Starting with the line containing "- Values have" and going on through the line containing "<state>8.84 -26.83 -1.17", return the lines of the data below exactly, and only those.

[Stored data]
★ ★ ★ ★ ★ ★ ★

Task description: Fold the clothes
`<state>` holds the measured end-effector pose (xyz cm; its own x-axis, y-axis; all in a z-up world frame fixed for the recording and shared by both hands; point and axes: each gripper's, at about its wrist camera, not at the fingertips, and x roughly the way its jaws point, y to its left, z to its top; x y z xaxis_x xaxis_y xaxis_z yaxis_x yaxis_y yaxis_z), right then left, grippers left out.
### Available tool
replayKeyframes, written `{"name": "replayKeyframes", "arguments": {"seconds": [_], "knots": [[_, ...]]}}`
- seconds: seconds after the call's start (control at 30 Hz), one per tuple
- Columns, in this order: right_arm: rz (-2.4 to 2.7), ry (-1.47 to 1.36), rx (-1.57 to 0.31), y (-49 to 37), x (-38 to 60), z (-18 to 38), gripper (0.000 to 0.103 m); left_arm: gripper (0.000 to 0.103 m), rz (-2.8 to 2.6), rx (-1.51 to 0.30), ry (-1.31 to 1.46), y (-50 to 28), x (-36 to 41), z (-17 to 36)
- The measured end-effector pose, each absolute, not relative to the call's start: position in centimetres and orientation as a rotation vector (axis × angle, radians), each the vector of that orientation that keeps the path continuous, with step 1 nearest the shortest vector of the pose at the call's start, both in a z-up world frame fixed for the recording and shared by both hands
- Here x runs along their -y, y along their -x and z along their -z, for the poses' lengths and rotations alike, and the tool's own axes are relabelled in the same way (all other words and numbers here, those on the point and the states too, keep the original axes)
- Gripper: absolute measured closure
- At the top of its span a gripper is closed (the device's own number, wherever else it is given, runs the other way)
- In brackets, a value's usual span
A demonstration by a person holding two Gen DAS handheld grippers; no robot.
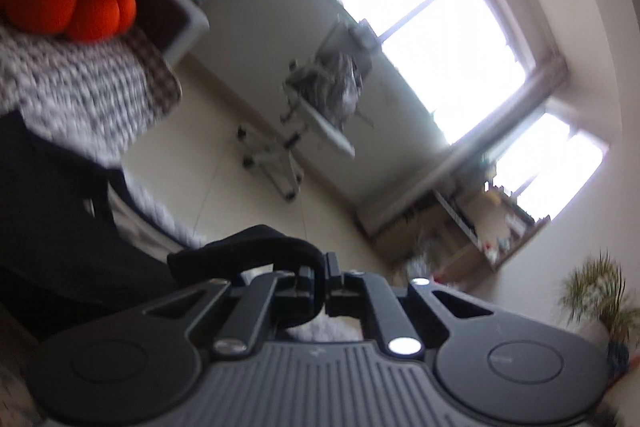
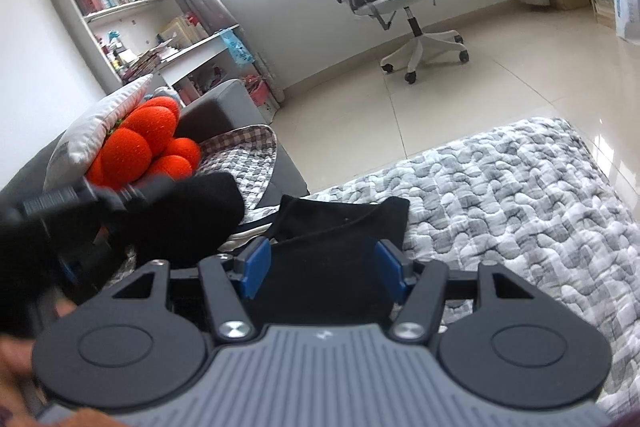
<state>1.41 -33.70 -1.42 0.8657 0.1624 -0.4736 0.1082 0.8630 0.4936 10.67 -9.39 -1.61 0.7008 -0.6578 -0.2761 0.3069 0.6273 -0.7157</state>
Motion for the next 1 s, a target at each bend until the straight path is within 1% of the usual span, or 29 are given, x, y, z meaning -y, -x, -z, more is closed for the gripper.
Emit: {"name": "replayKeyframes", "arguments": {"seconds": [0.17, 0.3, 0.47, 0.63, 0.93, 1.0], "knots": [[-0.027, -0.578, -0.527, -1.1, 34.6, 1.6, 0.041, 0.099, 0.643, -0.642, 0.638, -9.8, 11.2, 4.6], [-0.024, -0.604, -0.525, -0.8, 35.2, 1.6, 0.041, 0.099, 0.689, -0.679, 0.572, -9.1, 12.2, 5.8], [-0.024, -0.631, -0.523, -0.6, 35.7, 1.7, 0.041, 0.094, 0.751, -0.720, 0.453, -8.8, 13.4, 6.0], [-0.027, -0.639, -0.524, -0.7, 35.9, 1.7, 0.041, 0.089, 0.834, -0.693, 0.323, -8.5, 14.1, 5.1], [-0.059, -0.679, -0.525, -0.8, 36.3, 1.9, 0.041, 0.078, 0.930, -0.627, 0.007, -7.2, 15.8, 4.7], [-0.086, -0.683, -0.519, -0.9, 36.1, 1.9, 0.041, 0.067, 0.945, -0.624, -0.010, -7.0, 15.8, 4.8]]}}
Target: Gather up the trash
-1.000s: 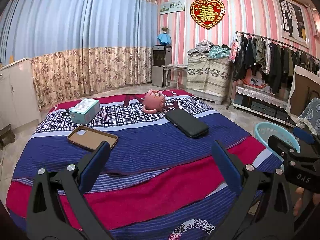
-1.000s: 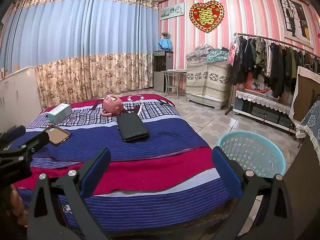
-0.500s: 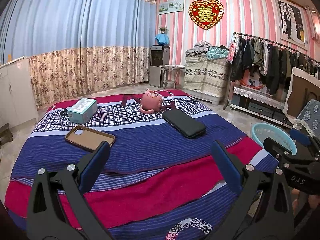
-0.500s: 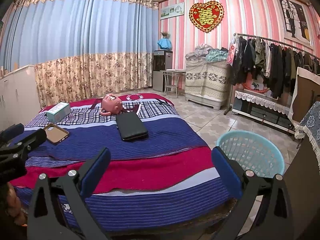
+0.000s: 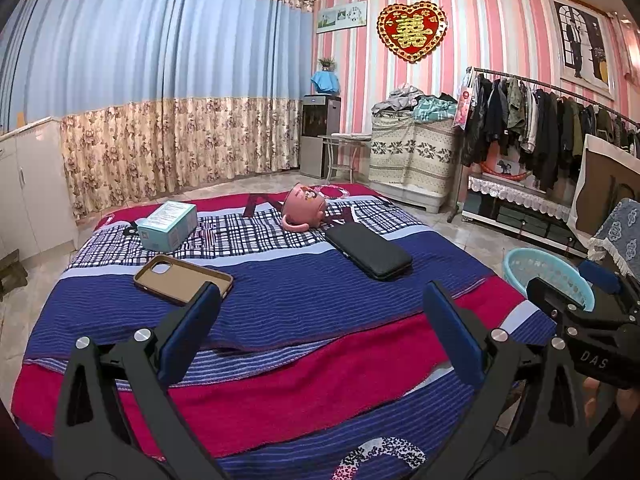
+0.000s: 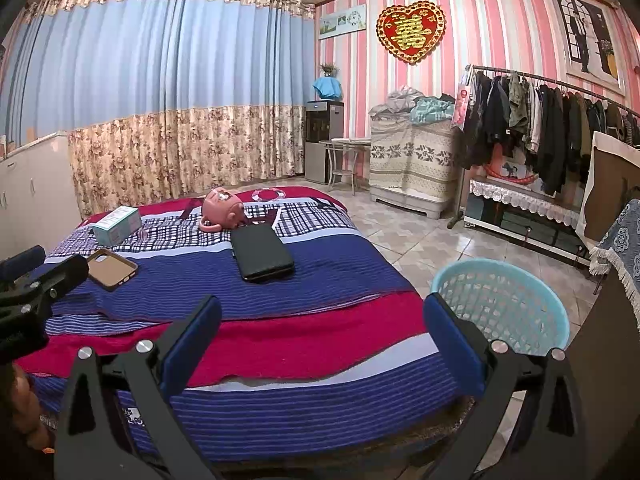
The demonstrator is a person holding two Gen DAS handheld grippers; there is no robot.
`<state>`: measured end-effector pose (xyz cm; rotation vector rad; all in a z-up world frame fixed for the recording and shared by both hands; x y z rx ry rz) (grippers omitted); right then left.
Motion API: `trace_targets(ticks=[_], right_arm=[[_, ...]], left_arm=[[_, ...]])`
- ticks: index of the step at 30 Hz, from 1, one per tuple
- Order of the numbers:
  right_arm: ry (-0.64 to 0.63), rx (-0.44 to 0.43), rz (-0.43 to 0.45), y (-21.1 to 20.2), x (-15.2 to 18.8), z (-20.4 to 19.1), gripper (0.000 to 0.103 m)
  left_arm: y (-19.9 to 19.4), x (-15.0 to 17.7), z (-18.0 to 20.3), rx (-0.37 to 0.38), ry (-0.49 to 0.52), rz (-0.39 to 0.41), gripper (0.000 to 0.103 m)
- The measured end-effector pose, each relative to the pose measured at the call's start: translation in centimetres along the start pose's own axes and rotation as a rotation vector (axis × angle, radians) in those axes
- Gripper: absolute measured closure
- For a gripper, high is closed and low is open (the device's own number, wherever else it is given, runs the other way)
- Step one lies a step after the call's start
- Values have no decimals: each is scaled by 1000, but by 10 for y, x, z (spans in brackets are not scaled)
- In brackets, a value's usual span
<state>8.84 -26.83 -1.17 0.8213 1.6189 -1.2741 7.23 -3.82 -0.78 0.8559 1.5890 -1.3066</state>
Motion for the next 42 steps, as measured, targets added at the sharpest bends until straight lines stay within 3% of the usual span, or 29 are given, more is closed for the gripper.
trace_targets(ticks=[42], right_arm=[[1,-1,-3,0,0,1,5]], left_arm=[[-4,-5,3,-3,3,3,5]])
Point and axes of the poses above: each gripper's, at about its wrist camera, not at the fingertips, and y roughly the way its jaws point, z to its right, x to its underside, the point moved 2 cm from there along y, roughly the way its jaws point, and after that the axes turned 14 degrees about -x, right-handed, at the moved point
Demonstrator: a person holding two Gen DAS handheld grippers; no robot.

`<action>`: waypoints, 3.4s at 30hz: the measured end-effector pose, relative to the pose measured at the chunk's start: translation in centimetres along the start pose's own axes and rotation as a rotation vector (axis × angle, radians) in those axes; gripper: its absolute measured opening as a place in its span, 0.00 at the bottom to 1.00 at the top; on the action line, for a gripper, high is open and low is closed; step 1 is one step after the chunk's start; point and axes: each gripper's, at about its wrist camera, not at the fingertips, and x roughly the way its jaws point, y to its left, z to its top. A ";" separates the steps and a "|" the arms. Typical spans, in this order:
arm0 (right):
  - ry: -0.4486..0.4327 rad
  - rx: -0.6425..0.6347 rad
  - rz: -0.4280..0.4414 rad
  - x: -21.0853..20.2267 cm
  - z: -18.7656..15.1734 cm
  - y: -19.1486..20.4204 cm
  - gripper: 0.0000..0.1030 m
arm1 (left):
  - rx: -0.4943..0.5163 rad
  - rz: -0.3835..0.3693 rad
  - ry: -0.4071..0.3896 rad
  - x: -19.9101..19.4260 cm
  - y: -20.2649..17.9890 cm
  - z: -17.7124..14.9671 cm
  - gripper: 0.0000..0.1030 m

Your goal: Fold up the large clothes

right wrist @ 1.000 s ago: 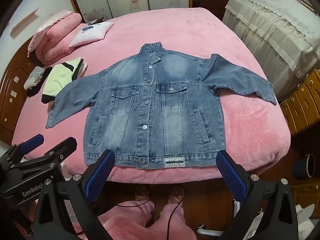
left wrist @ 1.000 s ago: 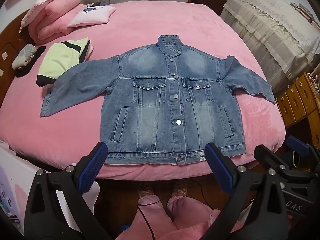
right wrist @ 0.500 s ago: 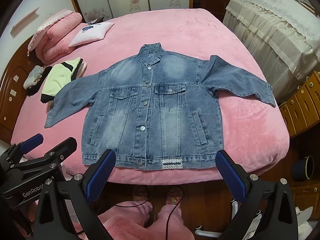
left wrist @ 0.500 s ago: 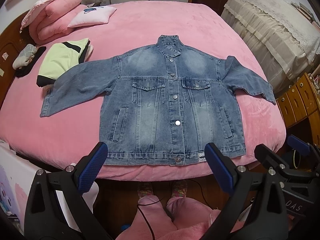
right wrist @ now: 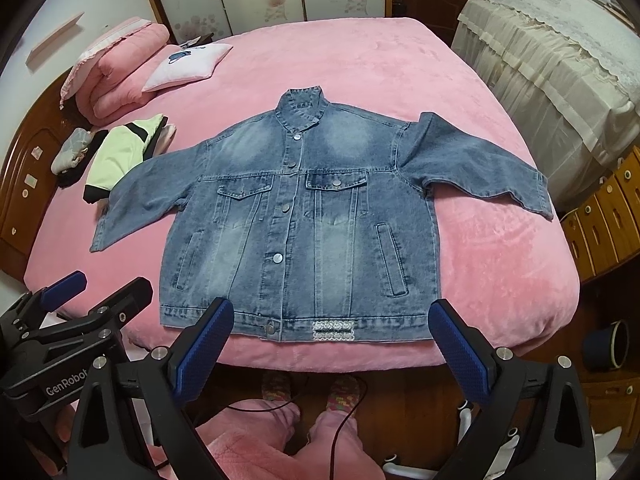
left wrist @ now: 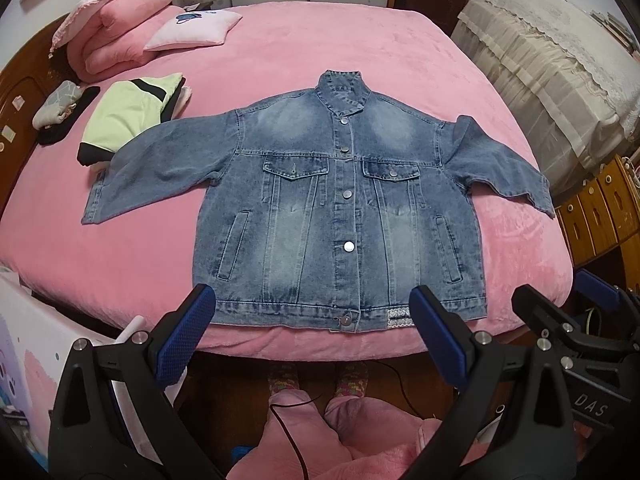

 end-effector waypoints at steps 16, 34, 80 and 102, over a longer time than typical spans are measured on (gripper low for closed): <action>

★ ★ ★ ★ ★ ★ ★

Response area —
- Values have no decimals: each is scaled by 1000, but by 10 for y, x, z (spans in brackets are not scaled)
- In brackets, a value's usual span
<state>8.84 -26.83 -1.17 0.8213 1.6189 -1.2741 7.23 -3.82 -0.78 0.8559 1.5890 -1.3066</state>

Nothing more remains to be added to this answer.